In the present SHR, the reduction of cardiac fibrosis by the melon concentrate was accompanied by an increase in plasma relaxin, to a level similar to that of normotensive rats. Various sources of relaxin were identified in the male rats, including the heart (32). In SHR, gene expression of relaxin and protein content of the peptide was elevated only in the heart (31). It is therefore plausible that the hypertrophied heart of the SHR was an important source of relaxin. Interestingly, cardiac relaxin was decreased after melon concentrate treatment in SHR while this treatment was devoid of influence in WKY rats. These observations favor an induction by the melon concentrate of relaxin secretion from the cardiomyocyte of SHR. Concomitantly, the cardiac content of RXFP-1, which was reduced in SHR, markedly increased after melon concentrate administration. Altogether, these results suggest that the beneficial effect of the melon concentrate in the SHR could be linked to the normalization of relaxin secretion and upregulation of its receptor, RXFP-1, that very likely improve the anti-fibrotic effect of the peptide.

In our study, cardiac ANP was increased whereas circulating ANP was decreased in SHR compared with WKY. These observations suggest that, as for relaxin, ANP pathway was altered in SHR. The dysregulation could also participate in the increase of cardiac disorders in SHR. ANP is often upregulated in cardiac ventricle alterations such as fibrosis (33–36). In studies using cultured neonatal myocytes and fibroblasts, exogenous administration of both ANP and ANP antagonists demonstrated that ANP has anti-fibrotic functions (37). Moreover, chronic ANP treatment decreased fibrosis in the heart of the SHR (18). Interestingly, here, melon concentrate supplementation was devoid of effect in WKY but corrected alterations in SHR, as observed for relaxin. Indeed, circulating ANP was increased whereas cardiac ANP was decreased in SHR treated with the melon concentrate.

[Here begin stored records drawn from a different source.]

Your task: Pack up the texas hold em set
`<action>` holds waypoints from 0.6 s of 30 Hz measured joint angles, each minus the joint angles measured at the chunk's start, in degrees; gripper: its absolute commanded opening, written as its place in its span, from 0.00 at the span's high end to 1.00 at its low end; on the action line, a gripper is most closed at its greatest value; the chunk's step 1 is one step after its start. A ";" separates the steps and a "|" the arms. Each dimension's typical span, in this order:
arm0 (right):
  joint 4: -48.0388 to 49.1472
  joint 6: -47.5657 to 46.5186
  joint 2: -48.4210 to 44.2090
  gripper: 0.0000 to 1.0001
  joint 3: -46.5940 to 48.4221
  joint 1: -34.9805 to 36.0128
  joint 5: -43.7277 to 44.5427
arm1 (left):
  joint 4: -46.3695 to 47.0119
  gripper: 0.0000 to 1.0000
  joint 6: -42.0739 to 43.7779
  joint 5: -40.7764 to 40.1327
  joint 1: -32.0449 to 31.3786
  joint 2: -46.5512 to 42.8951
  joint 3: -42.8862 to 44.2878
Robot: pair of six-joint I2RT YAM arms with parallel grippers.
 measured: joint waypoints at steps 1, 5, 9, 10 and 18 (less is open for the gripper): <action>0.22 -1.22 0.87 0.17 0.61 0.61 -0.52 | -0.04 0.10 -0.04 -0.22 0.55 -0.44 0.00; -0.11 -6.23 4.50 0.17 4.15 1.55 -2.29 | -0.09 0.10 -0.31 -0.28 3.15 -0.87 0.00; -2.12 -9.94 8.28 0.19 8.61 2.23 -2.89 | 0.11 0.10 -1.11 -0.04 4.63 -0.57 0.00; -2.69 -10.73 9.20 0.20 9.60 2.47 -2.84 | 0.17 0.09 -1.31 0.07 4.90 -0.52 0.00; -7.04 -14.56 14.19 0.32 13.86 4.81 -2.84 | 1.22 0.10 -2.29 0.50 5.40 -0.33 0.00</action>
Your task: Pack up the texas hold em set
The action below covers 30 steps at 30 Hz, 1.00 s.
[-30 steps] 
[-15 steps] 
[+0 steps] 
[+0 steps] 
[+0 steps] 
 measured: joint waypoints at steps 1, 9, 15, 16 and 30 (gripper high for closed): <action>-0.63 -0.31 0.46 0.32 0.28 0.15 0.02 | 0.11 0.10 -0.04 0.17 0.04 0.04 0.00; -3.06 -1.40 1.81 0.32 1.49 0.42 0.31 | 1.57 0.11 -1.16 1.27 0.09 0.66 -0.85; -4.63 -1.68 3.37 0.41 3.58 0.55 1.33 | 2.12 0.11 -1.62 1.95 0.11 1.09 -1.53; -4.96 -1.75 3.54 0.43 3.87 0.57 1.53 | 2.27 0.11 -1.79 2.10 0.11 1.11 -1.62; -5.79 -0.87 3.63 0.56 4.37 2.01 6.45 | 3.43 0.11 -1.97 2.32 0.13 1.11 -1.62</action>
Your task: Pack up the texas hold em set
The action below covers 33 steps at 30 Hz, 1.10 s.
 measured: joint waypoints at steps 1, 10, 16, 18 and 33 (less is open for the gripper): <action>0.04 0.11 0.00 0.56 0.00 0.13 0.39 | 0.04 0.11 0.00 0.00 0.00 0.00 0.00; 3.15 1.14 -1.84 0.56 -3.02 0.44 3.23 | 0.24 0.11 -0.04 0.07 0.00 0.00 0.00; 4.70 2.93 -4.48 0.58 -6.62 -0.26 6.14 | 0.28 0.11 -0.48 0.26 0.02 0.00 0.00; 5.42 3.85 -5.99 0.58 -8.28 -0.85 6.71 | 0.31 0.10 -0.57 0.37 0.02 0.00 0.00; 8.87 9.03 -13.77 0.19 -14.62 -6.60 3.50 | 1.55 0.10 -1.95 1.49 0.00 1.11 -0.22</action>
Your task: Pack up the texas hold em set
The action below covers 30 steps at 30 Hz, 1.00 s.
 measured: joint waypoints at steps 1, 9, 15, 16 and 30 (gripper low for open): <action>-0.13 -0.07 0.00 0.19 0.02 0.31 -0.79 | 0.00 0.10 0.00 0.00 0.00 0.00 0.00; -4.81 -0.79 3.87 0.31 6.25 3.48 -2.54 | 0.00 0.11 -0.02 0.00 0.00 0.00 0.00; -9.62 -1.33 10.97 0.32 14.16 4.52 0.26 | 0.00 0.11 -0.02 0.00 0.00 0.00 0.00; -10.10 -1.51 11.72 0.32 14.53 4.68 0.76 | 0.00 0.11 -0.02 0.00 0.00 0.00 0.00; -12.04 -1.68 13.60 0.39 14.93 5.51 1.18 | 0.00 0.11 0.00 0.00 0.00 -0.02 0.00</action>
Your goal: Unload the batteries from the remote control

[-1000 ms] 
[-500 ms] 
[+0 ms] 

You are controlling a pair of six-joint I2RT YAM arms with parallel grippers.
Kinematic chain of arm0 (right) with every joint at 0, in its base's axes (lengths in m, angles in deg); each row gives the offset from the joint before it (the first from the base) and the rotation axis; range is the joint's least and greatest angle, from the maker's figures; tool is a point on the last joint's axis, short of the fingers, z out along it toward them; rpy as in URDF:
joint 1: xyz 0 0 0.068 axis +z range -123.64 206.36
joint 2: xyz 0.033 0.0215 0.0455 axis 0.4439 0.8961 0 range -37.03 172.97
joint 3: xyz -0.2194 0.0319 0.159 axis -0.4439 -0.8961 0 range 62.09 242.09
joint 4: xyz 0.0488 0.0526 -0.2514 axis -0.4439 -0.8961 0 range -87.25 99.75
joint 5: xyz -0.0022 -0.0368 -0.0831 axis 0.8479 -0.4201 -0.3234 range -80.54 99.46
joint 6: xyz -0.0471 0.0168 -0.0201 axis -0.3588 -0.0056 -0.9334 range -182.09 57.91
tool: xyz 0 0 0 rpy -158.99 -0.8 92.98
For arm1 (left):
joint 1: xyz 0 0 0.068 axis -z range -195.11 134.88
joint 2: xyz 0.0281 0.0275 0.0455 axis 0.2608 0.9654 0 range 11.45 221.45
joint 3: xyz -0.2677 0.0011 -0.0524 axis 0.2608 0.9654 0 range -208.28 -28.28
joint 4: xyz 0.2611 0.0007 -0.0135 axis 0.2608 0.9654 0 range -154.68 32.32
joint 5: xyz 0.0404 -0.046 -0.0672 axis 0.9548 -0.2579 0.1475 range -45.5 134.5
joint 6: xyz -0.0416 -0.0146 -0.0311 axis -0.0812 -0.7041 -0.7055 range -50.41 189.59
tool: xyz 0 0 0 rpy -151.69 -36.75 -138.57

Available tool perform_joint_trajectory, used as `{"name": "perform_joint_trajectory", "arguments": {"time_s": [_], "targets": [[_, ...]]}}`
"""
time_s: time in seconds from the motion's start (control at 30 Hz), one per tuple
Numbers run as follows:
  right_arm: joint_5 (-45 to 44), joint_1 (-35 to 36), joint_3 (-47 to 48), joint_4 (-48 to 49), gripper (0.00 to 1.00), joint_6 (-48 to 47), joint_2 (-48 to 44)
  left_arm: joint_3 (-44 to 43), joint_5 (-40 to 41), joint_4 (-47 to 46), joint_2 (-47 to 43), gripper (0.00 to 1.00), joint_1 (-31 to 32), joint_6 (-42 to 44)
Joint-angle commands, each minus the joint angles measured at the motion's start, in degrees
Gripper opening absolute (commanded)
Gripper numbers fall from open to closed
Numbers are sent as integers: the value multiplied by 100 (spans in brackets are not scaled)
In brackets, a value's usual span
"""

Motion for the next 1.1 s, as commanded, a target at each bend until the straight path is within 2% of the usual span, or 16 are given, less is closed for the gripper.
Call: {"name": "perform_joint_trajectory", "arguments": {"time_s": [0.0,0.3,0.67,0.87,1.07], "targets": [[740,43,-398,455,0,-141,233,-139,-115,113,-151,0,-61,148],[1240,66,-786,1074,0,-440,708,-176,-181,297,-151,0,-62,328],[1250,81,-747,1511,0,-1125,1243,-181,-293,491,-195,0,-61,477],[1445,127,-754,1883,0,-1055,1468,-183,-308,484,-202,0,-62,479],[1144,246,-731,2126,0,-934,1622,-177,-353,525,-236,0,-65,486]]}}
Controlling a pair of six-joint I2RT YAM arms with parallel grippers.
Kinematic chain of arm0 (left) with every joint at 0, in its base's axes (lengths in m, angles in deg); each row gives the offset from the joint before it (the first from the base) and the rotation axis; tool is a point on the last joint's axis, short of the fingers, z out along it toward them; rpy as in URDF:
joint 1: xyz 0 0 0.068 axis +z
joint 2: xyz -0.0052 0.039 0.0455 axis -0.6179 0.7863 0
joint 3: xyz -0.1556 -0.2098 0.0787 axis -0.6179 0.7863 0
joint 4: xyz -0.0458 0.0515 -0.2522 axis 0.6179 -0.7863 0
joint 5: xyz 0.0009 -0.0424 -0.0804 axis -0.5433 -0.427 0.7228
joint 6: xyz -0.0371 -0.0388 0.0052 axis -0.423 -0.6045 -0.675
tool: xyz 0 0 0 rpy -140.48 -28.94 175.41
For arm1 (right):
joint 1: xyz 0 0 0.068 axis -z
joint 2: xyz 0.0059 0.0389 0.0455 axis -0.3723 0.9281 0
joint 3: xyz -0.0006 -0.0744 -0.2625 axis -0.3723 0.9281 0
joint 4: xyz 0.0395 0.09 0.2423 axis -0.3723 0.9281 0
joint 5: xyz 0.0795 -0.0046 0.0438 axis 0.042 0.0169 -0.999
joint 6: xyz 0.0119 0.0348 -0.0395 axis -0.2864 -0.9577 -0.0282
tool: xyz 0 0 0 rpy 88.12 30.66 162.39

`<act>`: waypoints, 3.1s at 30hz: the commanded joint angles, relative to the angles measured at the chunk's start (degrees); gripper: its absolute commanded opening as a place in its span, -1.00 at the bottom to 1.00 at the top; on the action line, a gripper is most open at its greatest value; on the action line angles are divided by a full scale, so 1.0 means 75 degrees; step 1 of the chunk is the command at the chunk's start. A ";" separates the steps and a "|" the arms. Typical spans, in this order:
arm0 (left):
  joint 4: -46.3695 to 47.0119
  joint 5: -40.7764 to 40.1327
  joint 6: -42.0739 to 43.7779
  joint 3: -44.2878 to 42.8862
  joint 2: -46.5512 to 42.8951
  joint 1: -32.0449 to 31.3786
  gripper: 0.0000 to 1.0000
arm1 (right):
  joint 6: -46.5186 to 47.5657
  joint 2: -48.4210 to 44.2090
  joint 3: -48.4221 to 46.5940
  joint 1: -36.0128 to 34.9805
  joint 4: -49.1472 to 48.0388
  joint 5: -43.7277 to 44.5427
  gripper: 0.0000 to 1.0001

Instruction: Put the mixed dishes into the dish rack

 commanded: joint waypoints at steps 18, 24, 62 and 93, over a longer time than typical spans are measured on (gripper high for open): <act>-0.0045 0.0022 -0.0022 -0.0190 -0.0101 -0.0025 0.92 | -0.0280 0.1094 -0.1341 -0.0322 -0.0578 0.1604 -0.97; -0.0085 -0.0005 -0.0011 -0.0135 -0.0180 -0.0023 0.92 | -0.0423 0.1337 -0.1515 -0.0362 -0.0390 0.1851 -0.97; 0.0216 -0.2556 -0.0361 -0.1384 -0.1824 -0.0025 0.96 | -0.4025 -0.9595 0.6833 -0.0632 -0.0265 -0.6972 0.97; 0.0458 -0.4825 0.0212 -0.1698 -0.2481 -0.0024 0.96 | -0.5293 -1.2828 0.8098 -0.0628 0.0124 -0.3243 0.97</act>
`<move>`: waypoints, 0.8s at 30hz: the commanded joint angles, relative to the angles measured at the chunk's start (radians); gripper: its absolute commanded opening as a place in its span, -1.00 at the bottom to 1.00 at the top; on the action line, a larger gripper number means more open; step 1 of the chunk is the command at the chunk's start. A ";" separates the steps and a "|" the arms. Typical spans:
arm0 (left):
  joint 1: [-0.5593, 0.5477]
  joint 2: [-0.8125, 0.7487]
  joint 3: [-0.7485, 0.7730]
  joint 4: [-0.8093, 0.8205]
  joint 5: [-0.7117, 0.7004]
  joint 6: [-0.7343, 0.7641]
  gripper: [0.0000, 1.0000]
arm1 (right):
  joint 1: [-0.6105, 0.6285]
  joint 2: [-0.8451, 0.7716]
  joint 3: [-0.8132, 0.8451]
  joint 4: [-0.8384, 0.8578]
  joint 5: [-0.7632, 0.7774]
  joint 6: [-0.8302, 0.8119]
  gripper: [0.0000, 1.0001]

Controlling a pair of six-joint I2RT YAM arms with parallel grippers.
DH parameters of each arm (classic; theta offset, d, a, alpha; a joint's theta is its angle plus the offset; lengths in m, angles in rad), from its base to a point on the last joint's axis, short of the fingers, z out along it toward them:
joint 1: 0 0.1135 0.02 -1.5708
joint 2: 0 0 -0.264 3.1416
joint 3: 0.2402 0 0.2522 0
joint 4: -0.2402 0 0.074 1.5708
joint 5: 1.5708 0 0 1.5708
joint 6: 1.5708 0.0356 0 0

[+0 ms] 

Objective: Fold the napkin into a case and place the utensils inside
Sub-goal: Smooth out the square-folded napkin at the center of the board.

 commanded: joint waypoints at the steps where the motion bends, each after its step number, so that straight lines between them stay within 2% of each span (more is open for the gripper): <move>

Many studies in animal models have revealed a convoluted network of signaling cascades and transcriptional factors in cardiac fibrosis. The current observations suggest that the correction of relaxin and ANP secretion has a non-negligible role in the anti-fibrotic influence of the melon concentrate. In addition, the present results not only explain the decrease in cardiac fibrosis but also support our previous ones (8) on the decrease of arterial pressure and cardiac hypertrophy in hypertensive rats. Indeed, several studies have shown that relaxin and ANP can reduce arterial blood pressure and cardiac hypertrophy (15, 16, 33, 38). Whether or not there is a link between relaxin and ANP cannot be determined from our present study. Such a link was suggested by the increase in immunoreactive ANP from perfused rat hearts infused with relaxin (39). Yet, the rise in cardiac expression of ANP in response to pressure load was observed even in mice lacking the relaxin peptide (30). Conversely, relaxin administration was shown to exert an anti-fibrotic influence without change in cardiac ANP (10). Thus, if there is a link, it might be indirect and probably not an obligatory condition for the cardiac actions of both peptides. In addition, link between these peptides and oxidative status has been suggested by the inverse correlation found between circulating relaxin or ANP and oxidative stress (reduction of oxidation products but induction of endogenous SOD) in the heart and other organs (40, 41).

In conclusion, the beneficial effects of the specific melon concentrate supplementation observed in SHR-induced cardiac disorders, that is, anti-hypertrophic and anti-fibrotic properties could therefore be explained by the induction of antioxidant defenses as well as restoration of ANP and relaxin pathway in cardiac tissue.